◆ Task brief: Hunt for the word "glass" across the entries below, copying each line that holds it.

------ Record excerpts

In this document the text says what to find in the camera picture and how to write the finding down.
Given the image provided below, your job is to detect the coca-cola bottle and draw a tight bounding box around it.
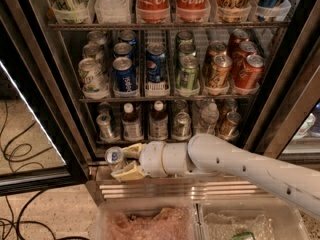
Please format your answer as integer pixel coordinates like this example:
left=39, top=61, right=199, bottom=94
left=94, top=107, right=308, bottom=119
left=176, top=0, right=206, bottom=22
left=137, top=0, right=169, bottom=22

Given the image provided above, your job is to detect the clear water bottle rear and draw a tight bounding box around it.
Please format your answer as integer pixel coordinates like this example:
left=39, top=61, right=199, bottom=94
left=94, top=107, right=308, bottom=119
left=193, top=99, right=214, bottom=116

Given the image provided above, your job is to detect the green item in bin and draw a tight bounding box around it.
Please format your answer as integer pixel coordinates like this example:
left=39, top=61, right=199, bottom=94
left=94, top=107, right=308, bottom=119
left=231, top=232, right=256, bottom=240

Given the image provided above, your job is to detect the red can middle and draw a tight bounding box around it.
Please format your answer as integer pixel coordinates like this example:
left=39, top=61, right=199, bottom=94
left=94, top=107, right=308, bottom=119
left=231, top=41, right=257, bottom=78

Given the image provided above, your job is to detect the red can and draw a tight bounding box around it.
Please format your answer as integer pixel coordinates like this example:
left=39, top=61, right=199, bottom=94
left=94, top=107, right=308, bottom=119
left=231, top=41, right=257, bottom=78
left=228, top=29, right=250, bottom=54
left=235, top=54, right=265, bottom=89

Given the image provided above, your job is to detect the right glass fridge door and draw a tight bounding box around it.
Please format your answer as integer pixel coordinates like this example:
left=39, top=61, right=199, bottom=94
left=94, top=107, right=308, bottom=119
left=242, top=3, right=320, bottom=166

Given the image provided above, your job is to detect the blue pepsi can middle left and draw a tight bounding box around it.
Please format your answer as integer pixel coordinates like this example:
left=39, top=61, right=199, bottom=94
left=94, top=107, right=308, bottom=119
left=113, top=42, right=134, bottom=59

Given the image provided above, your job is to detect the blue pepsi can rear left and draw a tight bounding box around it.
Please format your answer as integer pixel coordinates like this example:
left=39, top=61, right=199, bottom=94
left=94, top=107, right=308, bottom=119
left=119, top=30, right=138, bottom=47

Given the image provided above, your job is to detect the orange gold can front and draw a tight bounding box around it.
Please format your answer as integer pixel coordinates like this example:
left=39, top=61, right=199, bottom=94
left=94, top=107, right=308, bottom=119
left=206, top=54, right=233, bottom=88

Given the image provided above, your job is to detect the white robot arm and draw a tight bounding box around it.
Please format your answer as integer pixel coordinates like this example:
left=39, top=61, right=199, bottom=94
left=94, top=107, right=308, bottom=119
left=112, top=134, right=320, bottom=219

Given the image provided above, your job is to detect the tea bottle white cap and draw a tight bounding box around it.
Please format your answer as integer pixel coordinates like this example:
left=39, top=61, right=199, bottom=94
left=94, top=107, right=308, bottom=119
left=122, top=103, right=143, bottom=141
left=149, top=101, right=168, bottom=140

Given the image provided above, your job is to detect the tea bottle white cap left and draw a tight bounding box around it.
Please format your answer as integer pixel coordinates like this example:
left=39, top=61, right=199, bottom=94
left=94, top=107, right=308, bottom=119
left=122, top=103, right=143, bottom=141

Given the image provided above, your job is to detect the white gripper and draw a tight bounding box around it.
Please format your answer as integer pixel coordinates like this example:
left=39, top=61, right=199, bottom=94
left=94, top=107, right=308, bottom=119
left=111, top=141, right=167, bottom=182

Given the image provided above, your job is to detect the tea bottle white cap right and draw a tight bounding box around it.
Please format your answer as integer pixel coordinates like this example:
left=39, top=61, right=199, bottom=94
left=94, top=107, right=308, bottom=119
left=149, top=101, right=168, bottom=140

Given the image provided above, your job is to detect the orange gold can rear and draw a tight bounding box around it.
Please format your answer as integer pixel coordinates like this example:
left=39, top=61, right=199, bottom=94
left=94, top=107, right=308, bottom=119
left=204, top=41, right=227, bottom=63

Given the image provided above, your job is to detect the red can front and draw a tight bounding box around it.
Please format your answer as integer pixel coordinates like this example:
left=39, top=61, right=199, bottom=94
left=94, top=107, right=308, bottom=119
left=235, top=54, right=265, bottom=89

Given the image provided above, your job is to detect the white green can rear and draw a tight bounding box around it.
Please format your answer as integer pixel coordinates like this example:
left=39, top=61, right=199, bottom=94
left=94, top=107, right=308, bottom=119
left=87, top=31, right=107, bottom=47

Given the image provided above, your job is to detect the open glass fridge door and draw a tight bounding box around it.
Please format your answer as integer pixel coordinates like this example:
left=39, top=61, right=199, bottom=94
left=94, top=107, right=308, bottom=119
left=0, top=0, right=90, bottom=195

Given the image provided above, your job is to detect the clear water bottle front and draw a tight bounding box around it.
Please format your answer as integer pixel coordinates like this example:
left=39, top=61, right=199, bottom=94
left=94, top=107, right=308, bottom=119
left=197, top=103, right=219, bottom=135

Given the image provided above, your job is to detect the gold can bottom shelf front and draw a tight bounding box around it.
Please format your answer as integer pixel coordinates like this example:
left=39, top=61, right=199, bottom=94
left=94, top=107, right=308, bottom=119
left=219, top=111, right=241, bottom=136

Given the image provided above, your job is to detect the blue pepsi can front left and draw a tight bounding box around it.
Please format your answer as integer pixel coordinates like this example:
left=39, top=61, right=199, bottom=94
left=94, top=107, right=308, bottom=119
left=112, top=57, right=137, bottom=92

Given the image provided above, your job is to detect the plastic bin pink bubble wrap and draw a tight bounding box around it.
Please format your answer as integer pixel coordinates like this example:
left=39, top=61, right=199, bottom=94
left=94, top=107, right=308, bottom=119
left=94, top=197, right=199, bottom=240

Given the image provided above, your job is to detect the white green can middle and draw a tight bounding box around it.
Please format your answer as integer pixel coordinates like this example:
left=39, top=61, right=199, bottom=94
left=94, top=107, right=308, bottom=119
left=82, top=43, right=104, bottom=64

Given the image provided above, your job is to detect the black floor cable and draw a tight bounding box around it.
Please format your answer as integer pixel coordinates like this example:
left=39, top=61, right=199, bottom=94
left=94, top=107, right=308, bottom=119
left=0, top=98, right=91, bottom=240

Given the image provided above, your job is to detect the gold can bottom shelf rear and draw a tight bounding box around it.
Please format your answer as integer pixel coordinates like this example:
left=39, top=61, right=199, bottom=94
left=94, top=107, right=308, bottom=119
left=219, top=98, right=238, bottom=117

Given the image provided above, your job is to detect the steel fridge cabinet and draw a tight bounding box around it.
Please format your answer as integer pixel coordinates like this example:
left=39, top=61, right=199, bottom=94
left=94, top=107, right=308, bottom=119
left=19, top=0, right=320, bottom=207

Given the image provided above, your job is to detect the coca-cola bottle right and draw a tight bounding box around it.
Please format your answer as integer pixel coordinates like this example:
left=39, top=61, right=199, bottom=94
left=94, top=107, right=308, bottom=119
left=176, top=0, right=206, bottom=22

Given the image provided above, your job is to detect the orange gold can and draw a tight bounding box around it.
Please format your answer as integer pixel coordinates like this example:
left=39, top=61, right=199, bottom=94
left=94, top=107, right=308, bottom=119
left=206, top=54, right=233, bottom=88
left=204, top=41, right=227, bottom=63

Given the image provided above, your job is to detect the blue pepsi can centre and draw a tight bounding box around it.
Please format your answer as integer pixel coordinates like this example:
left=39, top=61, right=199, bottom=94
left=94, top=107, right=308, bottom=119
left=146, top=42, right=166, bottom=83

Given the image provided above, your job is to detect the red can rear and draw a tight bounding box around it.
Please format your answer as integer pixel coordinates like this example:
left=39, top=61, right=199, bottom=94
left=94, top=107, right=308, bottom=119
left=228, top=29, right=250, bottom=54

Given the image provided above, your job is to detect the green can middle shelf rear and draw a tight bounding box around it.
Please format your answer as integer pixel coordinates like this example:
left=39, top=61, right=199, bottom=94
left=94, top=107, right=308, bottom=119
left=175, top=30, right=194, bottom=46

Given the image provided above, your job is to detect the green can bottom shelf front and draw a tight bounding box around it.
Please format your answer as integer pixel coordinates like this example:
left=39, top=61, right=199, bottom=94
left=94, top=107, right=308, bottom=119
left=173, top=112, right=191, bottom=139

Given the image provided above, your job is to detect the clear water bottle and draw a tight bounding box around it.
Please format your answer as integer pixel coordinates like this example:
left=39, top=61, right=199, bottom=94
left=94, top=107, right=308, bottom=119
left=193, top=99, right=214, bottom=116
left=197, top=103, right=219, bottom=135

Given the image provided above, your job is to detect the green can bottom shelf rear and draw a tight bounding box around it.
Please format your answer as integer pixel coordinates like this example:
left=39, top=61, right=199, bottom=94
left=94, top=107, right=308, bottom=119
left=172, top=100, right=189, bottom=115

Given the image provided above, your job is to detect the green can middle shelf front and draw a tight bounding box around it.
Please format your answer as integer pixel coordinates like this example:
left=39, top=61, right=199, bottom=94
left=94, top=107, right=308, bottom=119
left=176, top=55, right=199, bottom=90

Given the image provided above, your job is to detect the plastic bin clear bubble wrap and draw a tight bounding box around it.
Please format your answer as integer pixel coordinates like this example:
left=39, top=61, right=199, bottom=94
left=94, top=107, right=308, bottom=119
left=198, top=198, right=309, bottom=240

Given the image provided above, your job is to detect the white green can front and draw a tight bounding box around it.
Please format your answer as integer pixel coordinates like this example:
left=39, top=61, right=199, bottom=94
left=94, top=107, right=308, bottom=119
left=78, top=58, right=107, bottom=93

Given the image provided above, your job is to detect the coca-cola bottle left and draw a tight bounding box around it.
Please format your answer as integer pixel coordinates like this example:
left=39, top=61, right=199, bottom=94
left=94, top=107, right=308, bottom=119
left=137, top=0, right=169, bottom=22

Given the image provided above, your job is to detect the silver redbull can front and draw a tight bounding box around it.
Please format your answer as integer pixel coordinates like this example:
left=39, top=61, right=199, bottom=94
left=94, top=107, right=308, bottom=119
left=105, top=146, right=126, bottom=171

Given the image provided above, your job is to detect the silver redbull can rear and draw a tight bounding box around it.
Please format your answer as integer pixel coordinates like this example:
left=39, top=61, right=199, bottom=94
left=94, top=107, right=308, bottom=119
left=96, top=113, right=116, bottom=140

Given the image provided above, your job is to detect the silver redbull can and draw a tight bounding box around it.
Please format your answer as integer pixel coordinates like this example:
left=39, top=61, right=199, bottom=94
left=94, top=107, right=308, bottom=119
left=96, top=113, right=116, bottom=140
left=105, top=146, right=126, bottom=171

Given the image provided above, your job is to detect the blue pepsi can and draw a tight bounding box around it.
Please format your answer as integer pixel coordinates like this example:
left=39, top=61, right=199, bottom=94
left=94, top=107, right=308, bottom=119
left=112, top=57, right=137, bottom=92
left=119, top=30, right=138, bottom=47
left=146, top=42, right=166, bottom=83
left=113, top=42, right=134, bottom=59

------------

◆ Written response:
Given the image provided above, your job is to detect the right glass fridge door and draw a tight bounding box around it.
Given the image provided above, your job is to detect the open glass fridge door and draw a tight bounding box around it.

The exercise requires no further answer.